Problem requirements: Take each line of the entries below that contains "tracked" and copy it.
================
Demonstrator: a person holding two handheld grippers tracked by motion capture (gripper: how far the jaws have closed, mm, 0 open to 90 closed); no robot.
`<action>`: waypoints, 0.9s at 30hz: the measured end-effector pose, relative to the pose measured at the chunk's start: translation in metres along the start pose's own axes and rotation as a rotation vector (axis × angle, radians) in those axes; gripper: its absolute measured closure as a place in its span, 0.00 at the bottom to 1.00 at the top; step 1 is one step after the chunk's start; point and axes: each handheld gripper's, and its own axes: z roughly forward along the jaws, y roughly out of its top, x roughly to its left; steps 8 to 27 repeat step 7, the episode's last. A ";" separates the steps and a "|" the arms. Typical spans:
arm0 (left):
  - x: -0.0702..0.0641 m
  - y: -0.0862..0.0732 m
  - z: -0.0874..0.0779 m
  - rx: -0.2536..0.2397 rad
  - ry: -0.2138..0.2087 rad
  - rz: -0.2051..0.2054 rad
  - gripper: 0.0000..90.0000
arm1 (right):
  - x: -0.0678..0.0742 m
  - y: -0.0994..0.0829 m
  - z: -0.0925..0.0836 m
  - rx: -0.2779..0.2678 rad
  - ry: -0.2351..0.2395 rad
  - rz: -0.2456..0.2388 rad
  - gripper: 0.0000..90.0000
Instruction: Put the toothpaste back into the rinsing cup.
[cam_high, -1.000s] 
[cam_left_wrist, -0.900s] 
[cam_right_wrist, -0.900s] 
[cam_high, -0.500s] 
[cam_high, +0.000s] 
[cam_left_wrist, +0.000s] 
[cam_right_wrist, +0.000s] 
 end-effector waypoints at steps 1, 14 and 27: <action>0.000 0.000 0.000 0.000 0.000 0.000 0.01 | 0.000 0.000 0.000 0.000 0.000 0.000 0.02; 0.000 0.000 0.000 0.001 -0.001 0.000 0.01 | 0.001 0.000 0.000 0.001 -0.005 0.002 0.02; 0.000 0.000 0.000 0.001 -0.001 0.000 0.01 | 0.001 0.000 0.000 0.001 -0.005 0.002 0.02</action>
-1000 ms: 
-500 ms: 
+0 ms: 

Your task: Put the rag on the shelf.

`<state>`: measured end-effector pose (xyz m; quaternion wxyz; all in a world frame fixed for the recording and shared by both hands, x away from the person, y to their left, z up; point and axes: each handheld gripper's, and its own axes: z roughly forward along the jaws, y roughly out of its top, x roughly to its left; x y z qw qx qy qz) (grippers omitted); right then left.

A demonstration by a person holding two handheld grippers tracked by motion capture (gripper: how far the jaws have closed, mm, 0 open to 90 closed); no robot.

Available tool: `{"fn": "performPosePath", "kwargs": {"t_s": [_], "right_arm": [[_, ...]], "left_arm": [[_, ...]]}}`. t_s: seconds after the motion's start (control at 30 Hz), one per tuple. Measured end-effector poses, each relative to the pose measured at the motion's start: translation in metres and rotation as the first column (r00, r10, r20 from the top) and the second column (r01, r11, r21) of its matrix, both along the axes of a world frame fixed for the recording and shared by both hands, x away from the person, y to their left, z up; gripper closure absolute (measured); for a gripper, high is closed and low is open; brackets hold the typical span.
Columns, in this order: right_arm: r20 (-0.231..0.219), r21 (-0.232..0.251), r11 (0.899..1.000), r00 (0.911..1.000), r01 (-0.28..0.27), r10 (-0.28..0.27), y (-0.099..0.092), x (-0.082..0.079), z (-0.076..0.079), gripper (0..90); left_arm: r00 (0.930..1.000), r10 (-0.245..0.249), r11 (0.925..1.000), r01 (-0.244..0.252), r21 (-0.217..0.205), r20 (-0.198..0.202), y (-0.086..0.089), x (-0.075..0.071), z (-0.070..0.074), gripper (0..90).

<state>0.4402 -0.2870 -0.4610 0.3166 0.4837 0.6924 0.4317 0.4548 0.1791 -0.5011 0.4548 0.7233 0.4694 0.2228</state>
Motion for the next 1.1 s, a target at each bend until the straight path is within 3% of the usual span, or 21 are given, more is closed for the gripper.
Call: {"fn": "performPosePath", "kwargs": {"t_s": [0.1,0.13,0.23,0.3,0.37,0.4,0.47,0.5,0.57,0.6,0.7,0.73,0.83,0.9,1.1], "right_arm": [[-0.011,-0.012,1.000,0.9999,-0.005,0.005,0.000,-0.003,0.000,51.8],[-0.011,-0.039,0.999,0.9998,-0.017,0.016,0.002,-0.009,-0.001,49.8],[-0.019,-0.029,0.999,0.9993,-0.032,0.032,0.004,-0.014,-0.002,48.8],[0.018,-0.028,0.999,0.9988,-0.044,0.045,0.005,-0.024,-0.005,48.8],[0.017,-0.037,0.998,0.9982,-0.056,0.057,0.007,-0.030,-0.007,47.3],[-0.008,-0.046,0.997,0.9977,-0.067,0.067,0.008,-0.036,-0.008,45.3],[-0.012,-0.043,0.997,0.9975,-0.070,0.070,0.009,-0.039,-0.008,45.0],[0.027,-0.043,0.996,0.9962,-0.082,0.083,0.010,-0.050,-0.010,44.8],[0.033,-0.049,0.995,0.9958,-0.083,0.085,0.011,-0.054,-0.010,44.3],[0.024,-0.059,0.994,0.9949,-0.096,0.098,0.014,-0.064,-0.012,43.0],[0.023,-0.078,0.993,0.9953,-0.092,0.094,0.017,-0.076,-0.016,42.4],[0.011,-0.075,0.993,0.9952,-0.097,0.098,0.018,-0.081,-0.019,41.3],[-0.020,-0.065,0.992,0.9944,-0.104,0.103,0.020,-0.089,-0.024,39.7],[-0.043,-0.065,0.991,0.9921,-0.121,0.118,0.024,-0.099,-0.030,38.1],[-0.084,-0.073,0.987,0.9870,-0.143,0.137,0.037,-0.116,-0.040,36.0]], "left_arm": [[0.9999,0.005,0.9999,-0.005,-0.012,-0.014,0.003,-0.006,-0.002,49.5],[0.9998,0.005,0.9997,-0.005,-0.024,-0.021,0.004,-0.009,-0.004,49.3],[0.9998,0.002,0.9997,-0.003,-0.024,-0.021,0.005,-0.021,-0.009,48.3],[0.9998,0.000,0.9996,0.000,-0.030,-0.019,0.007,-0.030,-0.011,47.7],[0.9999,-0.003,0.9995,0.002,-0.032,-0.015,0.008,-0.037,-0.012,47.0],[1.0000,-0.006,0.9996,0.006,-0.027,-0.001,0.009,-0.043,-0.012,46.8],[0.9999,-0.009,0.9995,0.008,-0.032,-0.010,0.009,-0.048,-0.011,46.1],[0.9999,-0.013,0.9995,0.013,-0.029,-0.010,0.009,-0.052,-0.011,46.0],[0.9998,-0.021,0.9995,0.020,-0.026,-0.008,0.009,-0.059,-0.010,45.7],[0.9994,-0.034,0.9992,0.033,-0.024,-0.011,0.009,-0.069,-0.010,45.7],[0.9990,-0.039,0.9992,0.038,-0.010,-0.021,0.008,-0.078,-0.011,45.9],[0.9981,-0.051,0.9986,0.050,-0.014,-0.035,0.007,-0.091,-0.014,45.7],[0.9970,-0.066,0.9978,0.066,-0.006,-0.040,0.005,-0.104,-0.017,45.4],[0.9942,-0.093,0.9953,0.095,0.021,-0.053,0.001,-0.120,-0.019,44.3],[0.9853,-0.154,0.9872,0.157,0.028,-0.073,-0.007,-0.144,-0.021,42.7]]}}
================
Final answer:
Demonstrator: a person holding two handheld grippers tracked by motion capture (gripper: how far the jaws have closed, mm, 0 open to 90 closed); no robot.
A demonstration by a person holding two handheld grippers tracked by motion capture (gripper: how far the jaws have closed, mm, 0 open to 90 closed); no robot.

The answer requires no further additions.